Pollution has become a panjandrum in the nest of our breathing apparatus. So conveniently, our government envisages plans and preparations to solve the crisis but all hell breaks loose during the winter season when farm fires are at the zenith. Stubble burning gives rise to toxic air breathed by North Indians, making Delhi and Haryana the worst polluted cities of the world. The Government, in all its honesty, tries to lock the barn after the horse has escaped—closing schools, banning construction work and applying the ‘odd-even’ conundrum to have less traffic on the roads. Nobody talks about new technologies to re-use the stubble or create awareness of breaking the rice-wheat monopoly through crop diversification. Providing super seeders and bailing machines to farmers will also help reduce the cost of stubble burning and give them an apparatus to alternatives.The lack of plausible mechanisms leaves behind chocked lungs and arrhythmias creating warfare of poisonous gases looming inside the human body with all gust and spirit.
The contemporaneous machosim ofthe lethal mosquito is welcomed in India with aplomb every year. How benevolent of us! The rise of Dengue, Malaria and Chikungunya—all mosquito borne diseases—are an absolute tryst with destiny; the failures and falters imperceptibly creating a havoc of high-grade fever, rashes, gastrointestinal upsets and in severe cases causing haemorrhage. Rain water breeds these mosquitos and we fail to address the open water drainage and the maintenanceof ubiquitous pot holes. So, what can we do to avoid the aberration? Mosquito breeding places should be identified before the rain gods pour in their sanctimony to this land, which is now being taken for granted. The cracks in the roads should be repaired to avoid water logging. Educating people how to avoid infestation of mosquitos in their abode should be a priority.
I now feel that the peripatetic mosquito hovering in our homes furnishes consanguinity with the Lion in the jungle? Like the bat was evicted during its trial of the Covid master-blaster, the mosquito too seems cordially ensconced on the sheaths of human depredations. Enter the monkey who is venerated in Hindu temples as ‘Hanuman’ is now a virulent harper of ‘Monkey Pox’, the Indians can’t make the head or tail of.
Whoa! With Covid still hovering tempestuously over our heads, all of the above seems like sugarcane caught is the gears of a juicer. Tuberculosis was an undeterred walnut unable to break causing cases to load up during Covid. The health infrastructure lamented as an imbecile on its own trajectory of fallible tendencies.

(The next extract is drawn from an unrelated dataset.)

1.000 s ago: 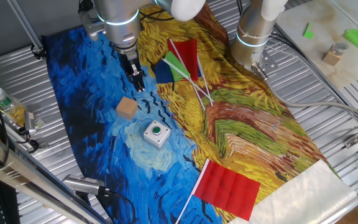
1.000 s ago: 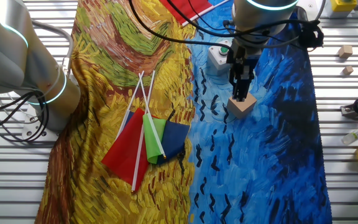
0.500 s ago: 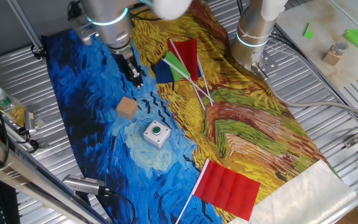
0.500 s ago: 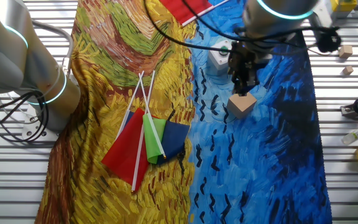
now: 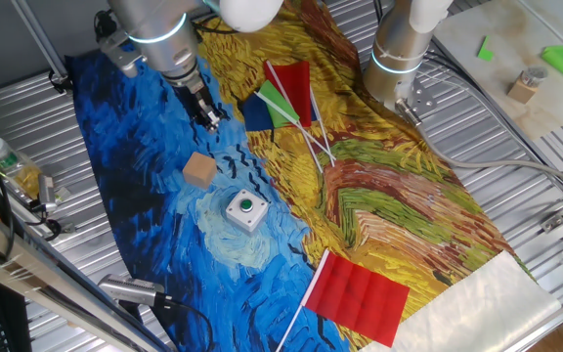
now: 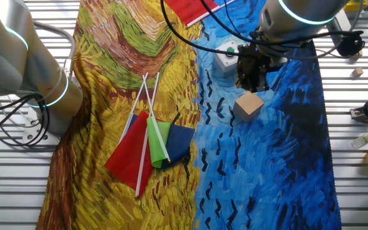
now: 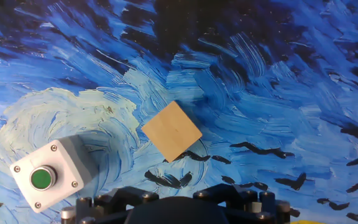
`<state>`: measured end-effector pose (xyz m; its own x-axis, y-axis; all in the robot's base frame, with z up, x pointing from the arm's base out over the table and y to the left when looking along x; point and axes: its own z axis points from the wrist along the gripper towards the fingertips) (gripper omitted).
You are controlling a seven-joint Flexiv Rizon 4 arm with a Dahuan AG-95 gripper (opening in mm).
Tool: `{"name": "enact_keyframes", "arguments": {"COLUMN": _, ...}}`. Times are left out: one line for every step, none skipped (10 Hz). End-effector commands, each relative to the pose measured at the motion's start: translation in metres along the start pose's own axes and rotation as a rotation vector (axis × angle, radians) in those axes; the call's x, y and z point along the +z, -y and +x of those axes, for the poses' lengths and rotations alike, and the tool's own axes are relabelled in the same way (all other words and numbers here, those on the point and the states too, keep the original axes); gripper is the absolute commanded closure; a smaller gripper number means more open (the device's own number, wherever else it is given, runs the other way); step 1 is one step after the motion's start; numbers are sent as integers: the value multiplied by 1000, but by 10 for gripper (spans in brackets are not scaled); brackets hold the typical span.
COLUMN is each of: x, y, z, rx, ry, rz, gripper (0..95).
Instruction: Pick up the small block on the left and move it to the right
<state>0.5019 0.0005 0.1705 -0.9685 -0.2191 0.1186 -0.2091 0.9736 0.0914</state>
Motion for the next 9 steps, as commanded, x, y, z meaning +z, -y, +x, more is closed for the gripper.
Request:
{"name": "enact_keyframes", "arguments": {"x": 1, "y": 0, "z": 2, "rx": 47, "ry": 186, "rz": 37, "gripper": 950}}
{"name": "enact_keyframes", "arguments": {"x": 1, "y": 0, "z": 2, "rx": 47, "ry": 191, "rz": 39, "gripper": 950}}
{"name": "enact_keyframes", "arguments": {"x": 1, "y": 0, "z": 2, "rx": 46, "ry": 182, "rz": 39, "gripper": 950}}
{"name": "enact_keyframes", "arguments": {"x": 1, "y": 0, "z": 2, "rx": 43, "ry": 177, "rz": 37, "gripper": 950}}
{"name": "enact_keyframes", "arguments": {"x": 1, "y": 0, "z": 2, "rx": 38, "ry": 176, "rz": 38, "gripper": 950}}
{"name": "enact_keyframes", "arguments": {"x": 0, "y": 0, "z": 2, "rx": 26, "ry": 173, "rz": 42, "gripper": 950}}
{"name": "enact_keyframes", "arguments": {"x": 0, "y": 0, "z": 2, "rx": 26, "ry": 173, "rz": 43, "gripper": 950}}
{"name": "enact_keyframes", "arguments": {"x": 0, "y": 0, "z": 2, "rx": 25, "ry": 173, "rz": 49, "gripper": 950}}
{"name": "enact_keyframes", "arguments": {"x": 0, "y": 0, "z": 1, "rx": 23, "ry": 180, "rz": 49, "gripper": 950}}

More than people going for unpalatable health check-ups, isn’t it time for the state and the central government to consider suitable paraphernalia for a safe-thriving environment and a robust health infrastructure? How we handled the Covid pandemic imbues a torrid wave of mortification. An alien virus caught us in dead pants, but what about the indigenous mosquito and crop-burning? We look like an ant struggling under the load of a matchstick. Its high time we off load our shortcomings to give the citizens of this country as healthy environment to live in.
We as a nation need to give our progeny a clean and a safe harbour. Regular check-ups are not a mandate for a good health; what is required is a pragmatic approach to put on the table hard core policies and directives to prioritize ‘health’.